Missing the human touch? A computational stylometry analysis of GPT-4 translations of online Chinese literature
Xiaofang Yao, Yong-Bin Kang, Anthony McCosker
TL;DR
The paper investigates whether GPT-4 can replicate the stylistic fingerprint of human translations in Chinese online literature by applying computational stylometry to a large open parallel corpus. Using two context-aware prompting strategies and a dataset of 25 novels from the BWB corpus, it compares GPT-4 outputs against human translations along lexical, syntactic, and content features. Results show GPT-4 largely aligns with human translations across many stylistic dimensions, though human translators retain greater lexical diversity and challenges remain in semantic interpretation, proper-noun transliteration, and polysemy. The study advances posthumanist translation discourse through reusable prompts and an open parallel corpus, and highlights how AI can augment, rather than replace, human translators in literary contexts while outlining areas needing careful oversight.
Abstract
Existing research indicates that machine translations (MTs) of literary texts are often unsatisfactory.
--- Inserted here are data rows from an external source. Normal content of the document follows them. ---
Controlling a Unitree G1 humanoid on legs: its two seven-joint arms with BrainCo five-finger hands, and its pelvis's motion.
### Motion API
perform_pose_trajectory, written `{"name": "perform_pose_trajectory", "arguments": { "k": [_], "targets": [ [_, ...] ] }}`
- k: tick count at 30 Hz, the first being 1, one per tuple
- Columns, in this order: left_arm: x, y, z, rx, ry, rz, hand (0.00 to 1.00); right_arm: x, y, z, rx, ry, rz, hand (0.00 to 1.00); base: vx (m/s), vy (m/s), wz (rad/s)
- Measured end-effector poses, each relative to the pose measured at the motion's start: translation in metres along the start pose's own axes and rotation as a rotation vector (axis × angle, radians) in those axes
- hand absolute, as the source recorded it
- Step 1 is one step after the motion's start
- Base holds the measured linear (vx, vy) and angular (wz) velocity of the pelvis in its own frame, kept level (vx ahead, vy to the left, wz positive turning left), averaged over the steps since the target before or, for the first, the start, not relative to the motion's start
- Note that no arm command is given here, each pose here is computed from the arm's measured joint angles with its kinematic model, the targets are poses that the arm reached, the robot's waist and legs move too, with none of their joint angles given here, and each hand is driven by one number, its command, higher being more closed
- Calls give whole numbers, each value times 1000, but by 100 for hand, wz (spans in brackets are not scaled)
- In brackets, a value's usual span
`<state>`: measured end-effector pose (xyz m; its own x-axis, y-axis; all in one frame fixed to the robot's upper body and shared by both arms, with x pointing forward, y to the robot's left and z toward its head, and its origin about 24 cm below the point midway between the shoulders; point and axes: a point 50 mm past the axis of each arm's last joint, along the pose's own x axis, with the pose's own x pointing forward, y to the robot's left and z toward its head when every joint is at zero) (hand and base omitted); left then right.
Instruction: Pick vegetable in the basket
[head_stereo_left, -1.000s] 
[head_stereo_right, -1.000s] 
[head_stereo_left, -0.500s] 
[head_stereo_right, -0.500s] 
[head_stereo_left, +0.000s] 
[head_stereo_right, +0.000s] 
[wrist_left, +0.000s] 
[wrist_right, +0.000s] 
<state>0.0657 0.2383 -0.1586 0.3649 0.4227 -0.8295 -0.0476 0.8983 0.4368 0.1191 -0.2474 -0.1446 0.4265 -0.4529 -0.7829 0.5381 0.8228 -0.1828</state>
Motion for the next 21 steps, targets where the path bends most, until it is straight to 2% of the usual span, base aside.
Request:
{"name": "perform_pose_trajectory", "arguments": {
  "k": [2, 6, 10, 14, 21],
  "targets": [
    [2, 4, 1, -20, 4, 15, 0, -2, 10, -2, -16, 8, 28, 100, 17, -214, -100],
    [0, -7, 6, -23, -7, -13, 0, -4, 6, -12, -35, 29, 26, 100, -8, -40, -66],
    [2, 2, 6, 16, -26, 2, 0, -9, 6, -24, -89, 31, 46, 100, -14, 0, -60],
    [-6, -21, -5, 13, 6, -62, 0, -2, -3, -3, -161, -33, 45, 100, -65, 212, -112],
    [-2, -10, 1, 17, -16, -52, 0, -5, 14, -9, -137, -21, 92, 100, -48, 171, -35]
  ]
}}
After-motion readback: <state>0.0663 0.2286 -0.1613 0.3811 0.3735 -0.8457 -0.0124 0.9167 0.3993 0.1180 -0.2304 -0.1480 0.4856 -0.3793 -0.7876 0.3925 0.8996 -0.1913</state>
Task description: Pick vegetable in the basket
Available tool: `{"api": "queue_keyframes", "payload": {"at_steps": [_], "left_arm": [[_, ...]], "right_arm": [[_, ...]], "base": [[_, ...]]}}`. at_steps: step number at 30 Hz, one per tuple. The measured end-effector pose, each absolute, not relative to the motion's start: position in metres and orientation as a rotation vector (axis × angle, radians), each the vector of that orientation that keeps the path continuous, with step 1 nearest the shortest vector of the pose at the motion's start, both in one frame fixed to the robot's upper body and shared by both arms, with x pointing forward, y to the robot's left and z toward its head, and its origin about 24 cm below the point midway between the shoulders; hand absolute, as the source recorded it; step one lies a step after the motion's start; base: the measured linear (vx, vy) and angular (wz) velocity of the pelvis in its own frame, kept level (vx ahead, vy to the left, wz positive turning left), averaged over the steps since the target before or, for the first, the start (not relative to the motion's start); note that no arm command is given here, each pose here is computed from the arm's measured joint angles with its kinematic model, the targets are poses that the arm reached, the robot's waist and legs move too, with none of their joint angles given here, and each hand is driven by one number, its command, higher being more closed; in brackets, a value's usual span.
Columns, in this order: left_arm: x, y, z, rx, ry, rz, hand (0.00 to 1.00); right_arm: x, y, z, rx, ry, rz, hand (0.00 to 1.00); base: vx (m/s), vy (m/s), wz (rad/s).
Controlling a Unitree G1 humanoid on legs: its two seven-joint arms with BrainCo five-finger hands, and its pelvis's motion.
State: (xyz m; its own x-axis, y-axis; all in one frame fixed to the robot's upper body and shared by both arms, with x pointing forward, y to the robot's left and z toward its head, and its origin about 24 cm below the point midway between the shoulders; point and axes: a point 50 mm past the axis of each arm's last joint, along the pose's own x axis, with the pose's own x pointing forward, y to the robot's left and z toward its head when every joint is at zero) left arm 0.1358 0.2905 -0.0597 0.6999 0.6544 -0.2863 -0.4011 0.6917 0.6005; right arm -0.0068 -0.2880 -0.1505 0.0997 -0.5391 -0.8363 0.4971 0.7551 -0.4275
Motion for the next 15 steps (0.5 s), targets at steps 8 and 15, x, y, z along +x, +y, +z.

MTs are typically evaluated using automated metrics and subjective human ratings, with limited focus on stylistic features. Evidence is also limited on whether state-of-the-art large language models (LLMs) will reshape literary translation. This study examines the stylistic features of LLM translations, comparing GPT-4's performance to human translations in a Chinese online literature task. Computational stylometry analysis shows that GPT-4 translations closely align with human translations in lexical, syntactic, and content features, suggesting that LLMs might replicate the 'human touch' in literary translation style. These findings offer insights into AI's impact on literary translation from a posthuman perspective, where distinctions between machine and human translations become increasingly blurry.